Manifestations meurtrières au Tchad: 139 personnes remises en liberté

AFRICA RADIO

11 décembre 2022 à 20h36 par AFP

Cent trente-neuf personnes arrêtées au cours d'une manifestation réprimée dans un bain de sang en octobre au Tchad ont été remises en liberté dimanche soir après un mois et demi de détention, a annoncé le substitut du procureur de la République de N'Djamena.
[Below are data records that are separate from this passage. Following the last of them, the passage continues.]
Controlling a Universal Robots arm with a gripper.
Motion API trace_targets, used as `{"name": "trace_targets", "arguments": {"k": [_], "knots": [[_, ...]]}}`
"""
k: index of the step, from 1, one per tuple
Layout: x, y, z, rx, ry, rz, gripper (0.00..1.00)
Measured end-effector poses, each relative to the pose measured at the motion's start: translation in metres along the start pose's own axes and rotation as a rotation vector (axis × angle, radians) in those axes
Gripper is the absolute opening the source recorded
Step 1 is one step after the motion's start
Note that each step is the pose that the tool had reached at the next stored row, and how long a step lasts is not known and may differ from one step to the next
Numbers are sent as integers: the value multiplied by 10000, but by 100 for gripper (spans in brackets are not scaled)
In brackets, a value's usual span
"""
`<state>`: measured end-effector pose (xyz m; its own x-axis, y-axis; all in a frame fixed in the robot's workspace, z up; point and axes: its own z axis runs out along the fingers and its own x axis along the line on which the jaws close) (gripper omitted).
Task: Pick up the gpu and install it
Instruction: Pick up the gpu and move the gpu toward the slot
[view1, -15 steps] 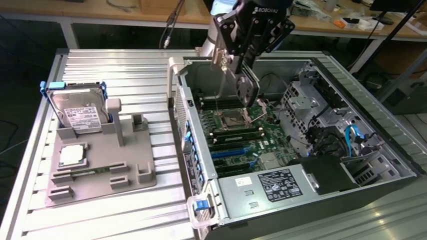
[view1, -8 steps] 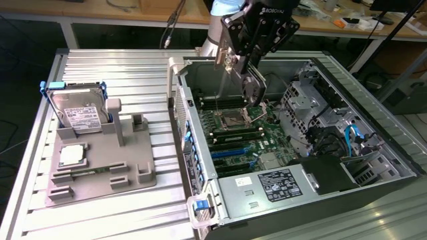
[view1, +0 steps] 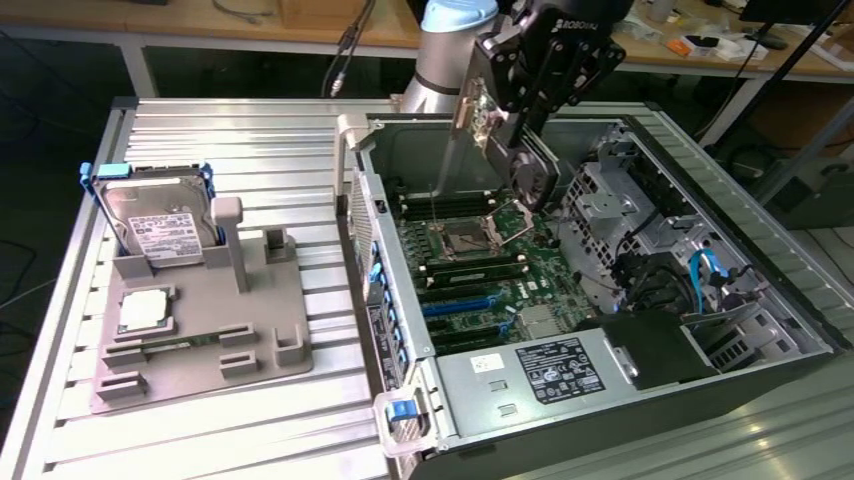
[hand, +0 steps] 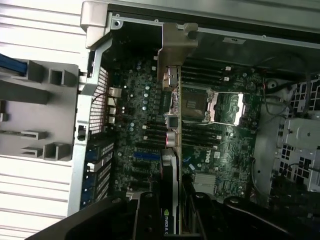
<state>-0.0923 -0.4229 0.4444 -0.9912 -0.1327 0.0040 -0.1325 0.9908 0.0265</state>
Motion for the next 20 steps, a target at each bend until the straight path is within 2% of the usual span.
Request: {"name": "trace_targets", "arguments": {"k": [15, 20], "knots": [[-226, -29, 27, -3, -19, 690, 27], [-258, -34, 31, -2, -21, 826, 27]]}}
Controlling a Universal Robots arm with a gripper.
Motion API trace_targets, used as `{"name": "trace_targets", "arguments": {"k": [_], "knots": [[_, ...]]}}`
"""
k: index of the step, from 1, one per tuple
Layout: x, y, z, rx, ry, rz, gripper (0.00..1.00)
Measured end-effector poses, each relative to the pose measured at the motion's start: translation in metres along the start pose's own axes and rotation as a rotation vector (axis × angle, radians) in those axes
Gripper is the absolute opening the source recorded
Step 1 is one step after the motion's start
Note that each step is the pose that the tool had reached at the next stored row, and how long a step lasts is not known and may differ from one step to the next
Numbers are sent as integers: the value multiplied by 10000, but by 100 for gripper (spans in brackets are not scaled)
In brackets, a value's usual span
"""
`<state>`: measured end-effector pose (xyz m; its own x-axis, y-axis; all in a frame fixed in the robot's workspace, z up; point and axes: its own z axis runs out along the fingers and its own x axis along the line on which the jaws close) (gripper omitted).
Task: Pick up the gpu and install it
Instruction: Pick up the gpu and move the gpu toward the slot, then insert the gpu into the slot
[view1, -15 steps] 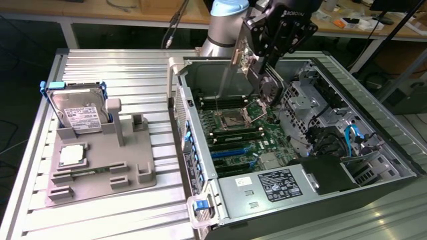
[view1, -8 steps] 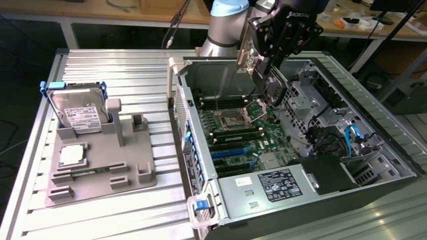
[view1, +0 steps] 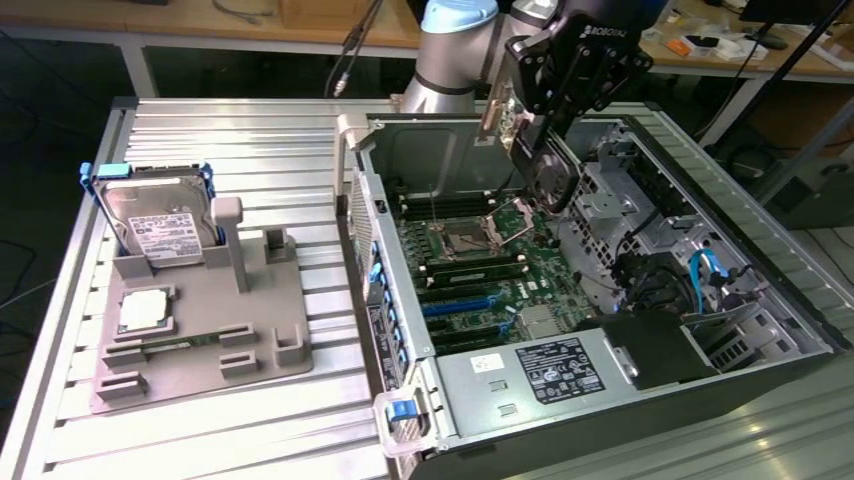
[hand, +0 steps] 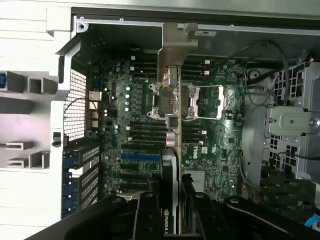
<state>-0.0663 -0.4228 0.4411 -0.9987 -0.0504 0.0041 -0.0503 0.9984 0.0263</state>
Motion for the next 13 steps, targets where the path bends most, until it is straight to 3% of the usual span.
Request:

Au total, 80 d'entre elles ont écopé de un à deux ans d'emprisonnement avec sursis et les 59 autres ont été relaxées à l'issue d'un procès de masse de 401 personnes. "Toutes ces personnes sont munies d'un ordre de libération. Dès cet instant elles sont libres et peuvent rentrer chez elles", a déclaré à l'AFP le second substitut du procureur de N'Djamena, Rachid Mahamat Allamine. Ce procès s'est tenu à huis clos fin novembre pendant quatre jours, sans avocats et sans médias indépendants, dans le bagne de Koro Toro à 600 km au nord-est de N'Djamena, la capitale, où les manifestants arrêtés avaient été massivement transférés. Lors de ce même procès, 262 personnes ont été condamnées à des peines de 2 à 3 ans de prison ferme pour "attroupement non autorisé, destruction de biens, incendie volontaire, violence et voies de fait et trouble à l'ordre public". Les 139 hommes sont arrivés en fin de journée au ministère de la justice à N'Djamena à bord de véhicules militaires après 48 heures de route depuis la prison de Koro Toro et avaient l'air fatigués, a constaté un journaliste de l'AFP. Ils avaient été arrêtés à N'Djamena pendant et après la manifestation organisée le 20 octobre contre le pouvoir qui avait fait une cinquantaine de morts, essentiellement dans la capitale, quand les forces de l'ordre avaient ouvert le feu sur la moindre tentative de rassemblement. Le pouvoir avait alors reconnu l'arrestation de 601 personnes pour la capitale et leur transfert dans la prison de haute sécurité de Koro Toro. Le président de transition Mahamat Idriss Déby Itno les avait accusés d'avoir voulu mener une "insurrection" et une tentative de "coup d'Etat". Jeudi, 80 jeunes âgés de 13 à 18 ans ont été remis en liberté provisoire. A ce jour, les cas de plus de 200 personnes sur les quelque 600 arrêtées sont encore sous le coup d'une enquête menée par des juges d'instruction.